GLADE Storage Cluster

  • Monitored the rebuild processes of the LUNs after DEM module replacement on DDN enclosure. All of them successfully finished on Jan 9.
  • Replace 2 failed drives in the DDN 9900 storage system.
  • A single user put 90+TB on glade/scratch. Had to monitor the usage growth and the source of the data stream. User Support contacted the user and voluntary action brought the usage down to 50% level.

TeraGrid Cluster

  • Rebooted twister2 after a crash and restarted the ssh tunnels for FlexLM.

Legacy MSS Systems

  • Worked with Oracle to replace a failed drive in a FLX210 RAID.
  • Worked with Oracle to replace controller cache batteries in the FLX 210 RAIDs.

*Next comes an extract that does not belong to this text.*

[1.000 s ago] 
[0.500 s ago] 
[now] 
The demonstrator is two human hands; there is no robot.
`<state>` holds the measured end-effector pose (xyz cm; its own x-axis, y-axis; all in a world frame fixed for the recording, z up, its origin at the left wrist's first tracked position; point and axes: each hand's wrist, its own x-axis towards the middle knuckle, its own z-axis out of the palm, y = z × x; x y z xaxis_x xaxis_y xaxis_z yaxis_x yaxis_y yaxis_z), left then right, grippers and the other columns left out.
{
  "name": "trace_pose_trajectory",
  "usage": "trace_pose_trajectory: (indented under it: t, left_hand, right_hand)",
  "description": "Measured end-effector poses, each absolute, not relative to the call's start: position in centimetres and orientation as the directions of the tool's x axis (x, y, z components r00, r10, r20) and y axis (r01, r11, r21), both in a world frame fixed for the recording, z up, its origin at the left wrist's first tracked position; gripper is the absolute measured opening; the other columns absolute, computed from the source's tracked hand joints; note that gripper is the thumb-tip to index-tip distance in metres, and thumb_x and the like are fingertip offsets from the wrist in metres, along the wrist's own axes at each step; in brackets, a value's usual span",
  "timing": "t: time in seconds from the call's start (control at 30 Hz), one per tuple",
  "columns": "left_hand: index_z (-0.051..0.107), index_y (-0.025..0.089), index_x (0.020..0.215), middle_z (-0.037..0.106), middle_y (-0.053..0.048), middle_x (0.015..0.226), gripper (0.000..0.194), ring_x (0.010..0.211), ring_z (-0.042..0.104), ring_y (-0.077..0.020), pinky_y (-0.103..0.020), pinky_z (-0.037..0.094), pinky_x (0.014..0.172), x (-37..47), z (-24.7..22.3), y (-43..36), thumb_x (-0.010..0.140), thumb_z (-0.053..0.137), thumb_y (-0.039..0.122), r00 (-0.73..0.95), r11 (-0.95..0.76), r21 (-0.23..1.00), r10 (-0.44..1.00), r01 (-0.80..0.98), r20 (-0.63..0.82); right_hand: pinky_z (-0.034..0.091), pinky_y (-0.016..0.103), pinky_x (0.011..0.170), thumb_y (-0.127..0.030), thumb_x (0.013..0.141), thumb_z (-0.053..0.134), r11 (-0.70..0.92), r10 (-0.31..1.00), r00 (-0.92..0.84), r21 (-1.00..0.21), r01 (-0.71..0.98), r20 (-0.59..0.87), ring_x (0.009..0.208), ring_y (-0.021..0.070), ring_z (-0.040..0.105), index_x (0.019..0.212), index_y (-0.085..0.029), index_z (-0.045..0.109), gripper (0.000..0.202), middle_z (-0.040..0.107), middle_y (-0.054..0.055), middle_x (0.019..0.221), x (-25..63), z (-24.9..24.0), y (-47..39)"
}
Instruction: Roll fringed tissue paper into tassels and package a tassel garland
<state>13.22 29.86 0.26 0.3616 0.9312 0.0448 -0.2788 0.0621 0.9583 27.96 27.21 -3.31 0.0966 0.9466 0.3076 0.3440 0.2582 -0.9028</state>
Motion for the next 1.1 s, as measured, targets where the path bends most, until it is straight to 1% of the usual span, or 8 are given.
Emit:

Talked with Oracle SE about robot reliability issues.
  • Consulted with Bill Anderson about Fibre Channel switch interconnection issues.

Data Transfer Cluster

  • Enabled additional users for GridFTP access.
  • At Jim Edwards request, analyzed performance issues for file transfers of a CGD user from ORNL to bluefire:/ptmp via GridFTP. Was able to tune the default stripe block size used by the GridFTP servers to match that used by GPFS for an approximate 2x performance improvement. Further performance improvements do not appear to be possible due to the wide variability of network throughput between the datagate cluster and bluefire. This is probably due to the hardware configuration of the bluefire NSD nodes also being used as routers to access the GLADE GPFS servers causing contention for the network interfaces of the bluefire NSD nodes. Had to recommend that the user write the data to /glade/scratch instead, which seems to have more consistent, and higher, performance.
  • Assisted looking for the source of puzzling behavior of the GridFTP server not starting a pipe command during his GridFTP/HPSS interface research. Looks like a possible code bug or compiler optimization bug is a possibility.
  • Re-enabled the anonymous “visftp” ftp server and created a /glade/scratch/incoming directory for remote users to write into.

Other

  • Craig Ruff had his picture taken with other CISL award recipients.